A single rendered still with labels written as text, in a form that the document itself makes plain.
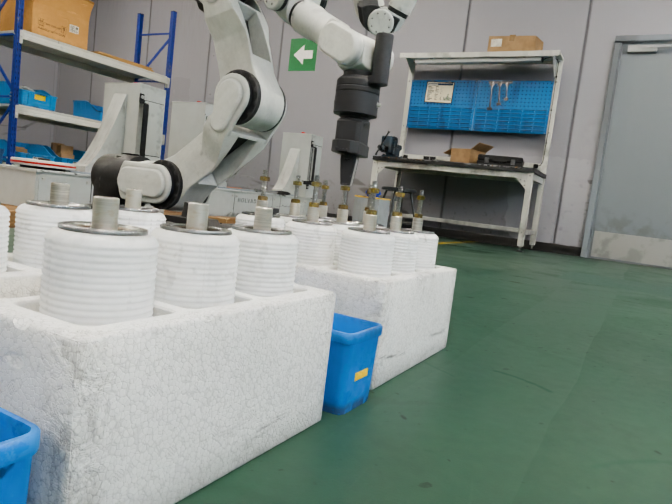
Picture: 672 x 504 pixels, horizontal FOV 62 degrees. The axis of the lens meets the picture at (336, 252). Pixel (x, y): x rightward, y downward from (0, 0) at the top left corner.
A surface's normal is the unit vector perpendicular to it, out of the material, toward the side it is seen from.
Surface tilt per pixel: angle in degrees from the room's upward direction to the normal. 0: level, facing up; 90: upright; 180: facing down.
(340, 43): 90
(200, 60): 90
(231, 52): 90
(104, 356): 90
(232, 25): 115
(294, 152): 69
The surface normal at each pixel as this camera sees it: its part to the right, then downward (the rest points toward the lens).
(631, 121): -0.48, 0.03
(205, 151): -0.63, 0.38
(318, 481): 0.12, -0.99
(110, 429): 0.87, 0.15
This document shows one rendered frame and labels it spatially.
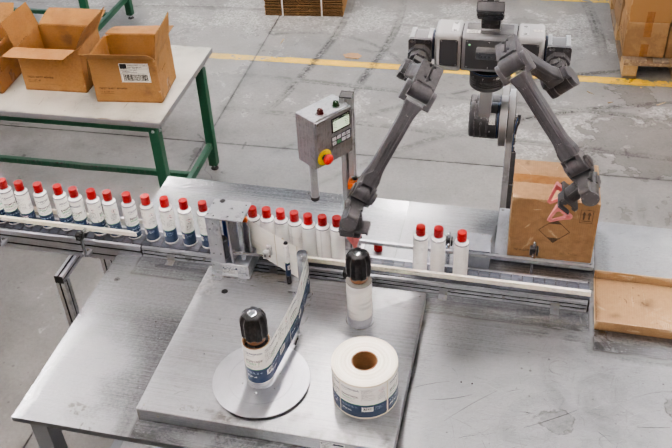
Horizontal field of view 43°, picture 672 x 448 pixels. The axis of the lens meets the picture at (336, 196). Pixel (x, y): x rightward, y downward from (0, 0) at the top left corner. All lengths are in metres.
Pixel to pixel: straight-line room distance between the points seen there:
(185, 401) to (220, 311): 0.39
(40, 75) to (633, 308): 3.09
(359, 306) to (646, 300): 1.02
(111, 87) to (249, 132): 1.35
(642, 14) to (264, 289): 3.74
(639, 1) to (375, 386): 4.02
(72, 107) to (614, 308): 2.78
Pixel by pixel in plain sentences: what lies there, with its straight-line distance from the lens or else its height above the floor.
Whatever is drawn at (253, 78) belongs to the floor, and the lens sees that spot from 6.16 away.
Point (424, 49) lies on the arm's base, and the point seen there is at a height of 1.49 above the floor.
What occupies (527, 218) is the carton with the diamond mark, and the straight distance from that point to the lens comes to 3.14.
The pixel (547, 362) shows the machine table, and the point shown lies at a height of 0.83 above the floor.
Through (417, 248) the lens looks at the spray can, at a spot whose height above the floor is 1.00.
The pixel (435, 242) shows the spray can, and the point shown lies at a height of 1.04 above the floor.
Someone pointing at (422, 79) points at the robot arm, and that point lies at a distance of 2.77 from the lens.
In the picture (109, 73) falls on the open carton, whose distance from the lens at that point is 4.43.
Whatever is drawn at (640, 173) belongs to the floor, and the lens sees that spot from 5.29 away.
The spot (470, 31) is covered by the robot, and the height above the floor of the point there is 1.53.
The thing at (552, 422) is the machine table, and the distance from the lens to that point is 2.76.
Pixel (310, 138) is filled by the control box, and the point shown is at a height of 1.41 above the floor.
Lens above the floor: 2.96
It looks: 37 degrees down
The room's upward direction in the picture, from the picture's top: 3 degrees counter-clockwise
* * *
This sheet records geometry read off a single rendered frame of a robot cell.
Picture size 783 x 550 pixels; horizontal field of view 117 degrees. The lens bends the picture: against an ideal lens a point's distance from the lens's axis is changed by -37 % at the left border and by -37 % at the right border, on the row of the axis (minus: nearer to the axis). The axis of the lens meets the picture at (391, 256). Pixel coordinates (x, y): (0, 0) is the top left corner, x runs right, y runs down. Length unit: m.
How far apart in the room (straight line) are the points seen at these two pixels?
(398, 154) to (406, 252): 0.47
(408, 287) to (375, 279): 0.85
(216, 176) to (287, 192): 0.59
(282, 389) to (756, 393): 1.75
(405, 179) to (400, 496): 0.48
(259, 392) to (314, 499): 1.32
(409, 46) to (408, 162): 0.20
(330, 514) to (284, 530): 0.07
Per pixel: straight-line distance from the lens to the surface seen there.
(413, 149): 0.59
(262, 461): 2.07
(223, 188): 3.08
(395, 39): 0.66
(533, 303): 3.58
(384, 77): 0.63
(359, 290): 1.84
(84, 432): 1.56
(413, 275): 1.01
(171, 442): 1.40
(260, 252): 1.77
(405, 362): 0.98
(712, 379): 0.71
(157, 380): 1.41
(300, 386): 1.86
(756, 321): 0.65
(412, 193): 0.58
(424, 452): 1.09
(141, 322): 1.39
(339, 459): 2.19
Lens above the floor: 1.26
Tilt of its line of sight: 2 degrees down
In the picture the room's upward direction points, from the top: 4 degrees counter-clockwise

* Exercise brief *
Only one stretch of the entries above is wanted: the lines from the one containing "(141, 322): 1.39" through the one containing "In the picture the". Please reproduce it exactly.

* Answer to the problem *
(141, 322): 1.39
(339, 459): 2.19
Lens above the floor: 1.26
Tilt of its line of sight: 2 degrees down
In the picture the room's upward direction points, from the top: 4 degrees counter-clockwise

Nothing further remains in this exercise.